Task details:
Output the listing word for word, minus pictures.

Supplied material:
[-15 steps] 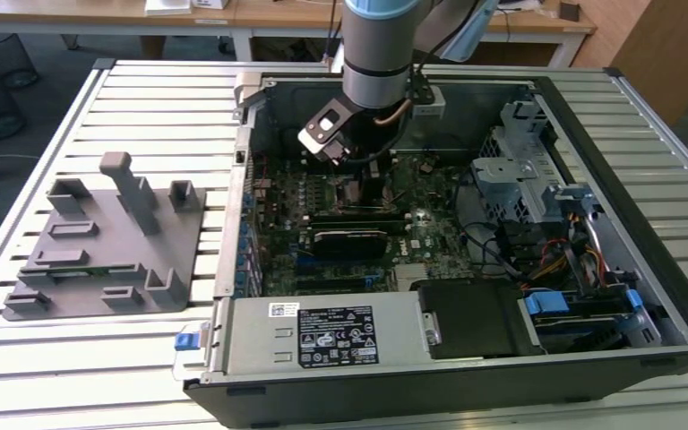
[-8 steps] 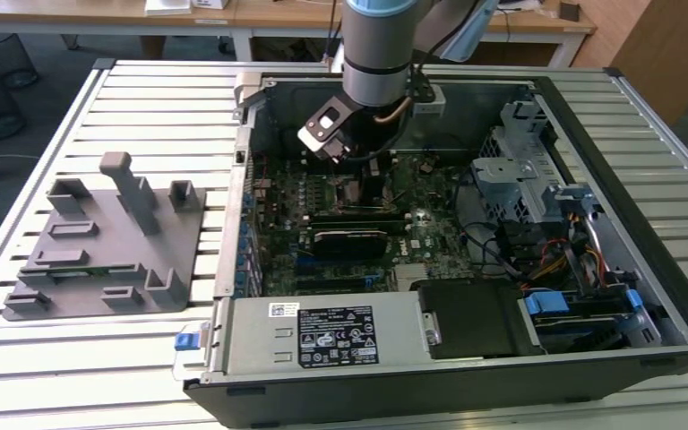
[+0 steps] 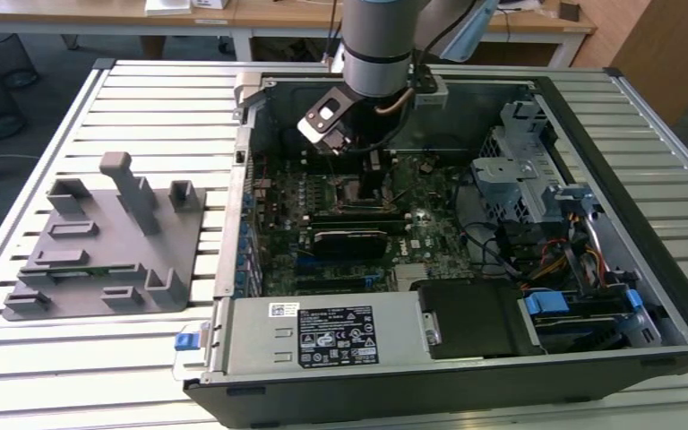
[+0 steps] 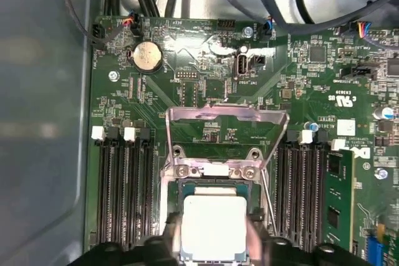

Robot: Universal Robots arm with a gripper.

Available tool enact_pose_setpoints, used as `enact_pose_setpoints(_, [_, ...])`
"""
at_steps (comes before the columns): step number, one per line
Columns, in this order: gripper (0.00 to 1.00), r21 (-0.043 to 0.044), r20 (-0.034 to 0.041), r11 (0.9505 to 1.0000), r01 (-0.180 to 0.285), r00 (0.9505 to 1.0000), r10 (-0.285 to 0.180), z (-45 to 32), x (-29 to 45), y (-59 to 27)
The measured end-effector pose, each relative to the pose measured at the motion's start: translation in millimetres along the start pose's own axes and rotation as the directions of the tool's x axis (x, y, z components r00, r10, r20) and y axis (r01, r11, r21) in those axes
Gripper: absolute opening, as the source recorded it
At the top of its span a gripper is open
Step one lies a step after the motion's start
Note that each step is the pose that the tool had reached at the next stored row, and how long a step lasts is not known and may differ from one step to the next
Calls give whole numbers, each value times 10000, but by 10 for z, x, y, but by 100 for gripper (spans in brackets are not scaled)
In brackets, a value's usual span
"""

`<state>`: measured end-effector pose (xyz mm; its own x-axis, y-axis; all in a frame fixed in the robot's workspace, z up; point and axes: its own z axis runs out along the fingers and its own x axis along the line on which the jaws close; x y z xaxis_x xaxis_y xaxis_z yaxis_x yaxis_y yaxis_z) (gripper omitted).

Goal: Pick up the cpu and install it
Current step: 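Place the cpu into insertion slot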

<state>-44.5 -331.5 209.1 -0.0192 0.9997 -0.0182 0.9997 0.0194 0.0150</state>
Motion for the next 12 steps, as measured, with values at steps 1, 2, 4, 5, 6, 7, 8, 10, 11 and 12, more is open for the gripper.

Solution to the exercise:
[-15 steps] 
[-8 steps] 
[+0 steps] 
[+0 steps] 

Robot: Universal Robots arm with a gripper.

Available tool enact_pose_setpoints, used as `enact_pose_setpoints(_, [_, ...])`
"""
at_steps (comes before the columns): step number, one per line
Columns, in this order: gripper (0.00 to 1.00), r21 (-0.043 to 0.044), r20 (-0.034 to 0.041), r11 (0.9505 to 1.0000), r01 (-0.180 to 0.285), r00 (0.9505 to 1.0000), r10 (-0.285 to 0.180), z (-45 to 32), x (-29 to 45), y (-59 to 27)
The measured end-effector pose, each relative to the pose measured at the motion's start: translation in millimetres along the start pose's own axes and rotation as the directions of the tool's x axis (x, y, z components r00, r10, r20) and y axis (r01, r11, r21) in those axes
Gripper: absolute opening, as the source recorded it
At the top of its span a gripper is open
Step one lies a step after the motion's start
Note that each step is the pose that the tool had reached at the next stored row, and how long a step lasts is not known and may differ from one step to the next
Calls give whole numbers, each value times 10000, but by 10 for z, x, y, but by 100 for gripper (spans in brackets are not scaled)
In brackets, a value's usual span
"""

`<state>`: measured end-effector pose (xyz mm; its own x-axis, y-axis; all in a frame fixed in the robot's workspace, z up; point and axes: its own z axis runs out along the fingers and its own x axis along the line on which the jaws close; x y z xaxis_x xaxis_y xaxis_z yaxis_x yaxis_y yaxis_z) (gripper omitted).

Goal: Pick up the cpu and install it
Current step: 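Place the cpu into insertion slot
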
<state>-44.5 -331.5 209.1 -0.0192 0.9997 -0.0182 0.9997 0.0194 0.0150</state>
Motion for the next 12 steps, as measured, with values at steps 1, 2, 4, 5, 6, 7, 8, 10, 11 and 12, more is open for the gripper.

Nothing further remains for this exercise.